§ **Information provided**

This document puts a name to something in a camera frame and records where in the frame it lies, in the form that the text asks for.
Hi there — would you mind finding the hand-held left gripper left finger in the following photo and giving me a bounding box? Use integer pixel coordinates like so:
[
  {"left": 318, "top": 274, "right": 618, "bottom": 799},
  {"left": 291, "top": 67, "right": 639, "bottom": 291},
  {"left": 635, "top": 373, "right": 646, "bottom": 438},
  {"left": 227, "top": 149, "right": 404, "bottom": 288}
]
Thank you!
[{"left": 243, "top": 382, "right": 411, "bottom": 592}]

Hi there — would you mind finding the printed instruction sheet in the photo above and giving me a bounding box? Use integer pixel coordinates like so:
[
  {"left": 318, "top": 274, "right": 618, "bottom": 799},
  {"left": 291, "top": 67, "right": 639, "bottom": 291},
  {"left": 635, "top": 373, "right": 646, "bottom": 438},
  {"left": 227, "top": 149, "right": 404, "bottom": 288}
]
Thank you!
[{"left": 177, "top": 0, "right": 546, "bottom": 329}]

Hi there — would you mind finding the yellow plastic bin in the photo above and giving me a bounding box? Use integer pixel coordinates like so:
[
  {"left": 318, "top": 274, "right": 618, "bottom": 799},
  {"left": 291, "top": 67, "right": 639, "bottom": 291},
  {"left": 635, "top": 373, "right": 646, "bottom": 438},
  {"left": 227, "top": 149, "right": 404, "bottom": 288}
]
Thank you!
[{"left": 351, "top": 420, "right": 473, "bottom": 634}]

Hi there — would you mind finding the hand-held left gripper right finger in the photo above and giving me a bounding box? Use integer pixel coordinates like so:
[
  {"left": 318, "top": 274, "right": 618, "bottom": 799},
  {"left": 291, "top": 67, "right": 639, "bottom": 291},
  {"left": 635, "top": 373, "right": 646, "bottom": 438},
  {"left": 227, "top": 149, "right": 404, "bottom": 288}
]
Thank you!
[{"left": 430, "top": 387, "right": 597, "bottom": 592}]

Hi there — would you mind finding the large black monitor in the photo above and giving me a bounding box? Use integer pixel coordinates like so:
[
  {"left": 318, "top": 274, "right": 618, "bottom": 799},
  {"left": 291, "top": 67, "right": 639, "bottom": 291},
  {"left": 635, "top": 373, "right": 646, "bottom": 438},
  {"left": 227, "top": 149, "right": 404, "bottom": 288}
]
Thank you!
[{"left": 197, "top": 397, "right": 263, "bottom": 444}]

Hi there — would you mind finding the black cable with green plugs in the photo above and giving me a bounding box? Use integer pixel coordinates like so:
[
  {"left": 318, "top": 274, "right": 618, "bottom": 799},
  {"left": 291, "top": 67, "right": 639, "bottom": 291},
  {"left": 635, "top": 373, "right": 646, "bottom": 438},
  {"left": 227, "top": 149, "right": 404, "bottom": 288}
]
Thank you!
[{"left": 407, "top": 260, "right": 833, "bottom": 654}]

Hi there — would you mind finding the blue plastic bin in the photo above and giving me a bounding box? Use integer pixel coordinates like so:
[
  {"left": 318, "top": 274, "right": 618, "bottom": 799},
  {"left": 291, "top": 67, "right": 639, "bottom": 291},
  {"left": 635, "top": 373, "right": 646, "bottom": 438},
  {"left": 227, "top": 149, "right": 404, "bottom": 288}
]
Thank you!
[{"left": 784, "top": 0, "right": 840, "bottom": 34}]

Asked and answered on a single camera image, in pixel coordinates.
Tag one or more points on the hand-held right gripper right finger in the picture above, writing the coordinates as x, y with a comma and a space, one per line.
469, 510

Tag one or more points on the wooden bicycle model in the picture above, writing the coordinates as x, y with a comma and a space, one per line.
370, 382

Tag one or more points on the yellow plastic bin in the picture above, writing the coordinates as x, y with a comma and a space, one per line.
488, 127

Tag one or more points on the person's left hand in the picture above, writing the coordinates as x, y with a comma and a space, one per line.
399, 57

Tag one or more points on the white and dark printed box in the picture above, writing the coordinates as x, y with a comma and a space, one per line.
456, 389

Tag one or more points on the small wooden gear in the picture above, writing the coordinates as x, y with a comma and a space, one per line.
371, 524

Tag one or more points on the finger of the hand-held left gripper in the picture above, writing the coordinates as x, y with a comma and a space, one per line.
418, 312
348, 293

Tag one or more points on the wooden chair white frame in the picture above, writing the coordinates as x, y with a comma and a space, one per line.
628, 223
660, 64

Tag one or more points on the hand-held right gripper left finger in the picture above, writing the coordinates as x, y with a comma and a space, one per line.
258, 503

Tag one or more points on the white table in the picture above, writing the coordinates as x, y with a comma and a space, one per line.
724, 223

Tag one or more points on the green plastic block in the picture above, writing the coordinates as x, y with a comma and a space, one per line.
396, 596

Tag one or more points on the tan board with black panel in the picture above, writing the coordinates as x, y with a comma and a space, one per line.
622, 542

§ **To do**
Print each entry above exactly as given.

§ **Answer box**
This document puts a name to something in a camera frame and records where in the frame it lies, in the form that the text asks for.
Hi there — would you mind finding the hand-held left gripper left finger in the following photo and giving me a bounding box? Use integer pixel coordinates like so:
[
  {"left": 318, "top": 274, "right": 618, "bottom": 799},
  {"left": 291, "top": 67, "right": 639, "bottom": 291},
  {"left": 635, "top": 373, "right": 646, "bottom": 438},
  {"left": 227, "top": 149, "right": 404, "bottom": 288}
]
Thank you!
[{"left": 243, "top": 382, "right": 411, "bottom": 592}]

Hi there — would you mind finding the printed instruction sheet in the photo above and giving me a bounding box? Use integer pixel coordinates like so:
[
  {"left": 318, "top": 274, "right": 618, "bottom": 799},
  {"left": 291, "top": 67, "right": 639, "bottom": 291},
  {"left": 635, "top": 373, "right": 646, "bottom": 438},
  {"left": 227, "top": 149, "right": 404, "bottom": 288}
]
Thank you!
[{"left": 177, "top": 0, "right": 546, "bottom": 329}]

Hi there — would you mind finding the yellow plastic bin in the photo above and giving me a bounding box? Use integer pixel coordinates like so:
[
  {"left": 318, "top": 274, "right": 618, "bottom": 799},
  {"left": 291, "top": 67, "right": 639, "bottom": 291},
  {"left": 635, "top": 373, "right": 646, "bottom": 438},
  {"left": 227, "top": 149, "right": 404, "bottom": 288}
]
Thank you!
[{"left": 351, "top": 420, "right": 473, "bottom": 634}]

Hi there — would you mind finding the hand-held left gripper right finger in the photo above and giving me a bounding box? Use integer pixel coordinates like so:
[
  {"left": 318, "top": 274, "right": 618, "bottom": 799},
  {"left": 291, "top": 67, "right": 639, "bottom": 291},
  {"left": 635, "top": 373, "right": 646, "bottom": 438},
  {"left": 227, "top": 149, "right": 404, "bottom": 288}
]
Thank you!
[{"left": 430, "top": 387, "right": 597, "bottom": 592}]

Hi there — would you mind finding the large black monitor in the photo above and giving me a bounding box? Use integer pixel coordinates like so:
[
  {"left": 318, "top": 274, "right": 618, "bottom": 799},
  {"left": 291, "top": 67, "right": 639, "bottom": 291},
  {"left": 635, "top": 373, "right": 646, "bottom": 438},
  {"left": 227, "top": 149, "right": 404, "bottom": 288}
]
Thank you!
[{"left": 197, "top": 397, "right": 263, "bottom": 444}]

Hi there — would you mind finding the black cable with green plugs in the photo above and giving me a bounding box? Use integer pixel coordinates like so:
[
  {"left": 318, "top": 274, "right": 618, "bottom": 799},
  {"left": 291, "top": 67, "right": 639, "bottom": 291},
  {"left": 635, "top": 373, "right": 646, "bottom": 438},
  {"left": 227, "top": 149, "right": 404, "bottom": 288}
]
Thank you!
[{"left": 407, "top": 260, "right": 833, "bottom": 654}]

Hi there — would you mind finding the blue plastic bin in the photo above and giving me a bounding box? Use integer pixel coordinates like so:
[
  {"left": 318, "top": 274, "right": 618, "bottom": 799},
  {"left": 291, "top": 67, "right": 639, "bottom": 291},
  {"left": 635, "top": 373, "right": 646, "bottom": 438},
  {"left": 227, "top": 149, "right": 404, "bottom": 288}
]
Thank you!
[{"left": 784, "top": 0, "right": 840, "bottom": 34}]

Asked and answered on a single camera image, in pixel coordinates.
Tag one or more points on the hand-held right gripper right finger in the picture above, writing the coordinates as x, y with a comma and a space, one per line.
469, 510

Tag one or more points on the wooden bicycle model in the picture above, writing the coordinates as x, y with a comma and a space, one per line.
370, 382

Tag one or more points on the yellow plastic bin in the picture above, writing the coordinates as x, y with a comma and a space, one per line.
488, 127

Tag one or more points on the person's left hand in the picture above, writing the coordinates as x, y with a comma and a space, one per line.
399, 57

Tag one or more points on the white and dark printed box in the picture above, writing the coordinates as x, y with a comma and a space, one per line.
456, 389

Tag one or more points on the small wooden gear in the picture above, writing the coordinates as x, y with a comma and a space, one per line.
371, 524

Tag one or more points on the finger of the hand-held left gripper in the picture above, writing the coordinates as x, y with a comma and a space, one per line.
418, 312
348, 293

Tag one or more points on the wooden chair white frame in the picture above, writing the coordinates as x, y with a comma and a space, one per line.
628, 223
660, 64

Tag one or more points on the hand-held right gripper left finger in the picture above, writing the coordinates as x, y with a comma and a space, one per line.
258, 503

Tag one or more points on the white table in the picture above, writing the coordinates as x, y with a comma and a space, one per line.
724, 223

Tag one or more points on the green plastic block in the picture above, writing the coordinates as x, y with a comma and a space, one per line.
396, 596

Tag one or more points on the tan board with black panel in the picture above, writing the coordinates as x, y with a comma and a space, one per line.
622, 542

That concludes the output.